By its Cover: How to Murder your Life

By Its Cover is a series of posts wherein I read a book based solely on my love of the cover. No reading the jacket, no checking reviews!

Well, this book was a surprise and a half. It quite literally threw itself at my feet in the library. OK, not really, I knocked it off the shelf when reaching for another book. After dutifully putting it back I felt compelled to pluck it out again. The cover’s rainbow meets unicorn meets glitter explosion look completely defies the “How to Murder your Life” title, which, all combined had an oddly compelling allure for me.

It’s a memoir, so I don’t think I had any real intention of reading it, but that’s the great thing about libraries. You get to take home big piles of books and then return them unread, guilt free. Imagine my surprise then, when a few days later I picked it up to flick through the first few pages and then just kept going. Given its subject matter (drug addiction, privilege, the high-powered beauty magasine industry in New York, not to mention pop culture celebrity) I was utterly surprised to be reeled in the way I was.

Cat Marnell may be a drug addict but she also has a knack for writing in an entertaining and amusing way without that over the top and slightly manic tone which seems prevalent in this genre ( I recently tried reading Talking as Fast as I Can. Now I love Gilmore Girls as much as the next person and Lauren Graham is all kinds of fabulous as far as I’m concerned, but she writes her book exactly how she talks in her role as Lorelai…really, really fast which translates far better to the screen and quite frankly just made me dizzy to read. I also tried reading Year of Yes. Rhonda Shimes, is very, very funny and I read a little further into this book, but again it has that frenetic energy that gets on my nerves after a while.)

Cat Marnell on the other hand, manages to be humourous and self-deprecating while keeping the overall tone even keeled (somewhat ironic given that she’s constantly strung out on Adderall) although it is written with a heavy smattering of caps and italics and an over dependence on this  word (?) AUUUUUUUUUUGGGHHH.

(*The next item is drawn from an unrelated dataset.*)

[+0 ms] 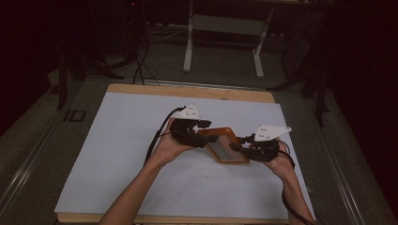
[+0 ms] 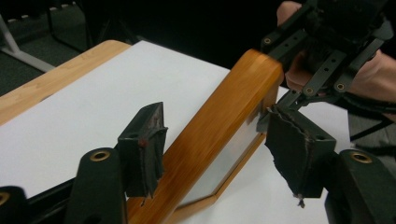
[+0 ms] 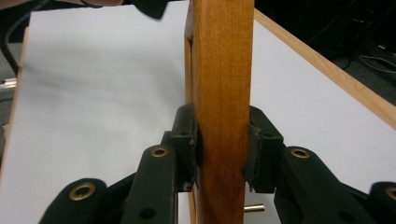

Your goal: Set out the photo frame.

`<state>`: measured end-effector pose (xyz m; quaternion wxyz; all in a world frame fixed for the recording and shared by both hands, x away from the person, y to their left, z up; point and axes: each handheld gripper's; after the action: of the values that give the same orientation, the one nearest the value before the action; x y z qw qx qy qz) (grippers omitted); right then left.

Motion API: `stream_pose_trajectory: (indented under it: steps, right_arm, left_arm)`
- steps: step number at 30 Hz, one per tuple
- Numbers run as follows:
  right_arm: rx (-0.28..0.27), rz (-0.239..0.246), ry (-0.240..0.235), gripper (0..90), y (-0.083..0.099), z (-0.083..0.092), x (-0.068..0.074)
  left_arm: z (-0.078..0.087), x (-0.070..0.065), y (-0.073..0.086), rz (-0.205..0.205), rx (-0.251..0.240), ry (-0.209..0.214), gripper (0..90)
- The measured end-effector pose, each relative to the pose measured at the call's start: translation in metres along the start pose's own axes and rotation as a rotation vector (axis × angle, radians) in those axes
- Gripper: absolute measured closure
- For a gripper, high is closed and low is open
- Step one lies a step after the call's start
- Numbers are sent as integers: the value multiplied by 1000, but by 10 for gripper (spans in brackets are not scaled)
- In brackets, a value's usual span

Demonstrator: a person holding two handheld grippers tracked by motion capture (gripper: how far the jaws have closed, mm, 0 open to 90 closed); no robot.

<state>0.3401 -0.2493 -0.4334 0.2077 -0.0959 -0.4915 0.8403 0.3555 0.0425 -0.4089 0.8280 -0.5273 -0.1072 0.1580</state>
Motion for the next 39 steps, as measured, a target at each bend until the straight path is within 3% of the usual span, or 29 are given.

She begins the book by describing her dysfunctional family, her time in a boarding school (weekends largely unsupervised, wahoo!) expulsion, pregnancy (and subsequent late-term abortion) and rise through the ranks of the publishing world to beauty editor for Lucky magasine. It is a wild and crazy ride and one that is only sustainable for so long because of the safety net of her family money which allows her to continue with her self-destructive habits far beyond their expiration date. She makes no bones about this, indeed, calling her bulimia “expensive – a real rich-bitch disease, quite frankly. All that waste!”

It’s her caustic honesty that really makes the book. Her writing is never sugar coated and she seemingly bares all (and if she doesn’t then bless her, because I couldn’t have handled the stress of more) and let me tell you, her all is extremely painful and embarrassing and wildly humiliating. It’s funny and shocking and truly awful all at the same time. And somehow, Cat manages to thread it all together in a way that feels pretty natural, not forced. She also manages to make what could have been overly tedious renderings of her never ending drug spirals, never endingly interesting.

By the end she writes for online magasines about her drug use and a couple of articles she writes go viral, catapulting her to something of a celebrity status with a variety of people… think Chris Cuomo and Anderson Cooper vying for interviews. She lands a book deal (which she starts on the day it’s due!) which (obviously) she completes although it took three years, two stints in rehab and a heroine overdose. Even at the end she admits to not being completely clean and understands that her own version of happy-ever-after is tenuous at best. By the book’s conclusion though, she does seem to have mended several fences with her family and appears to be keeping her dependencies to a minimum.

It sounds like one heck of a way to live but you can’t help but admire her tenacious hold on life or the fact that she has thrown her chaos out into the world for us all to gawk and laugh at. Having said that, for anyone who has had to deal with anyone like this in their lives, I can’t imagine it’s funny at all.